__Prompt__. Repeat verbatim what the listing holds, but not its pictures.

__Information supplied__.
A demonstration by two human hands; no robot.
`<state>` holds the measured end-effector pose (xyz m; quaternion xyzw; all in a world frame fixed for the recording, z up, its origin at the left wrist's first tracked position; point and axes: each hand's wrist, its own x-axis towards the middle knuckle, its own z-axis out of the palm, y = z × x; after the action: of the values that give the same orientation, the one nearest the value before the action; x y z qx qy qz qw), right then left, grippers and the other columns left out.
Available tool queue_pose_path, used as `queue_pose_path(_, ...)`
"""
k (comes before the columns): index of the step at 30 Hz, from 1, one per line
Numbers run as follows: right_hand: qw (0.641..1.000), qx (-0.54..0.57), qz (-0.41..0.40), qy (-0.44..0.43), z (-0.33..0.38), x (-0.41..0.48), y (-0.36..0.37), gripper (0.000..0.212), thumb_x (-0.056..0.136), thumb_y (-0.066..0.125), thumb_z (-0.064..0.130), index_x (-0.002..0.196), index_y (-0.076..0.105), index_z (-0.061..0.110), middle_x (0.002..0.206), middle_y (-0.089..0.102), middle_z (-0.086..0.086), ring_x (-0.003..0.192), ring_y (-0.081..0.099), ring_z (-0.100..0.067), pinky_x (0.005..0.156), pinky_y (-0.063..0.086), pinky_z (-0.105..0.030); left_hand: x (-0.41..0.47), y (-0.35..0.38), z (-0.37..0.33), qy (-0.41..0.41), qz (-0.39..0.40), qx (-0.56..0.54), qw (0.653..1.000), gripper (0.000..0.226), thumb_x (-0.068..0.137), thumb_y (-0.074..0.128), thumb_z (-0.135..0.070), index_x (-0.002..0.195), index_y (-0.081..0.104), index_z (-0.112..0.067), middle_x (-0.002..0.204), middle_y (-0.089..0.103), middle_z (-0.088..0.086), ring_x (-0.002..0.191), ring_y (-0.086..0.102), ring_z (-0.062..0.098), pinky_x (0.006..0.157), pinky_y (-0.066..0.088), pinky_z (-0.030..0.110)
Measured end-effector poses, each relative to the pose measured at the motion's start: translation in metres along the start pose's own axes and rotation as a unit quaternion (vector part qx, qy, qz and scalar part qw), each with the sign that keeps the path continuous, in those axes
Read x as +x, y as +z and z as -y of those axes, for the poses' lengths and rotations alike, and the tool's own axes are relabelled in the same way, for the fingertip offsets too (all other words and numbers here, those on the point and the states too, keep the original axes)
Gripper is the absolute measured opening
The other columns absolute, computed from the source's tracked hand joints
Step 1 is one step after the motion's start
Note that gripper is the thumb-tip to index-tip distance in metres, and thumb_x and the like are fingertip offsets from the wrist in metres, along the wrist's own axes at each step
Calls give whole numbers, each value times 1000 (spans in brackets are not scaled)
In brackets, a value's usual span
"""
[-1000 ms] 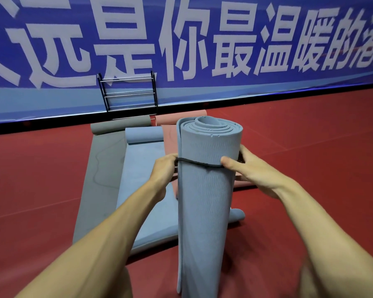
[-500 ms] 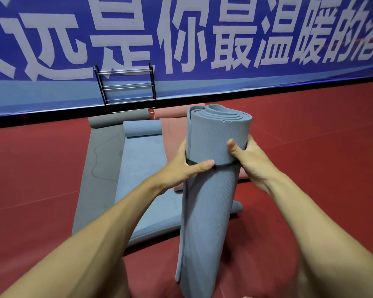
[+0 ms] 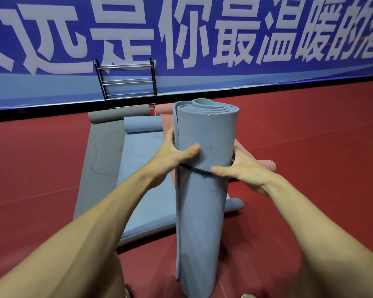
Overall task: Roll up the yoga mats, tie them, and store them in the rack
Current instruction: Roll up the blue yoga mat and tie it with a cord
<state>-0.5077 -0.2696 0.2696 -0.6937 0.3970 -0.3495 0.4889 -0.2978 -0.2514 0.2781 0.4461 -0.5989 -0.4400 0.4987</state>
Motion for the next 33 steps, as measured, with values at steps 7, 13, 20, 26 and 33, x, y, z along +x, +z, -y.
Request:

__Result of this exercise__.
A demonstration by two human hands; no robot.
`<state>` holds the measured end-effector pose (xyz m; quaternion xyzw; all in a world frame fixed for the recording, z up, its origin at the left wrist's first tracked position; point and axes: each hand's wrist, its own x-axis towards the middle knuckle, its own z-axis out of the palm, y = z × x; after the action: of the values that give the same orientation, the one nearest the value before the action; x y z qx qy qz qw), right then left, grippers and the other columns left out.
Available tool queue_pose_path, used as `queue_pose_path(_, ...)`
"""
k (comes before the columns): index of the step at 30 Hz, from 1, one per line
Numbers run as follows: right_hand: qw (0.641..1.000), qx (-0.54..0.57), qz (-0.41..0.40), qy (-0.44..0.43), z (-0.33..0.38), x (-0.41..0.48), y (-0.36..0.37), gripper (0.000..0.212), thumb_x (-0.056..0.136), thumb_y (-0.066..0.125), thumb_z (-0.064..0.130), index_x (-0.002..0.196), index_y (-0.076..0.105), index_z (-0.061..0.110), middle_x (0.002..0.206), middle_y (-0.089..0.102), middle_z (-0.086..0.086), ring_x (-0.003..0.192), ring_y (-0.081..0.099), ring_z (-0.100..0.067), pinky_x (0.005..0.156), pinky_y (-0.063..0.086), pinky_z (-0.105..0.030); left_hand: x (-0.41..0.47), y (-0.35..0.38), z (-0.37..0.33), qy (-0.41..0.41), qz (-0.39..0.40), qx (-0.56..0.54), qw (0.653..1.000), gripper (0.000..0.226), thumb_x (-0.068..0.137), thumb_y (-0.074..0.128), thumb_z (-0.135..0.070), index_x (-0.002..0.195), index_y (-0.081..0.104), index_z (-0.112..0.067), middle_x (-0.002..0.204), middle_y (-0.089..0.103), middle_z (-0.088..0.086), ring_x (-0.002..0.191), ring_y (-0.086..0.102), ring_z (-0.062..0.098), pinky_x (0.006..0.157), pinky_y (-0.066..0.088), pinky_z (-0.030..0.110)
Measured end-effector poses, each relative to the pose measured at the motion's start: translation in metres along the start pose's own axes and rotation as a unit quaternion (vector part qx, qy, qz and scalar part qw), each with the sign that keeps the path continuous, in those axes
Read x as +x, y as +z and z as -y of those axes, for the poses' lengths and rotations alike, and the tool's own axes are relabelled in the same way, for the fingertip offsets too (all other words and numbers here, those on the point and the states too, keep the original axes)
Gripper is the absolute measured opening
The other columns absolute, computed from the source's tracked hand joints
Step 1 is one step after the motion's start
Note that gripper is the thumb-tip to index-tip distance in metres, and thumb_x and the like are fingertip offsets from the wrist in metres, along the wrist's own axes at each step
Calls give whole numbers, each value times 1000 (spans in brackets are not scaled)
In brackets, a value's usual span
"""
[-1000 ms] 
[-500 ms] 
[+0 ms] 
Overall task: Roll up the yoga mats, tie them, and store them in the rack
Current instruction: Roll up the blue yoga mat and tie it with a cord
<state>-0.5077 -0.2696 0.2696 -0.6937 0.3970 -0.3495 0.4889 -0.2978 -0.2514 0.2781 0.4461 -0.5989 -0.4400 0.4987</state>
Motion for the next 33 steps, as measured, with values at steps 7, 13, 20, 26 and 33, x, y, z along +x, +z, -y.
Request:

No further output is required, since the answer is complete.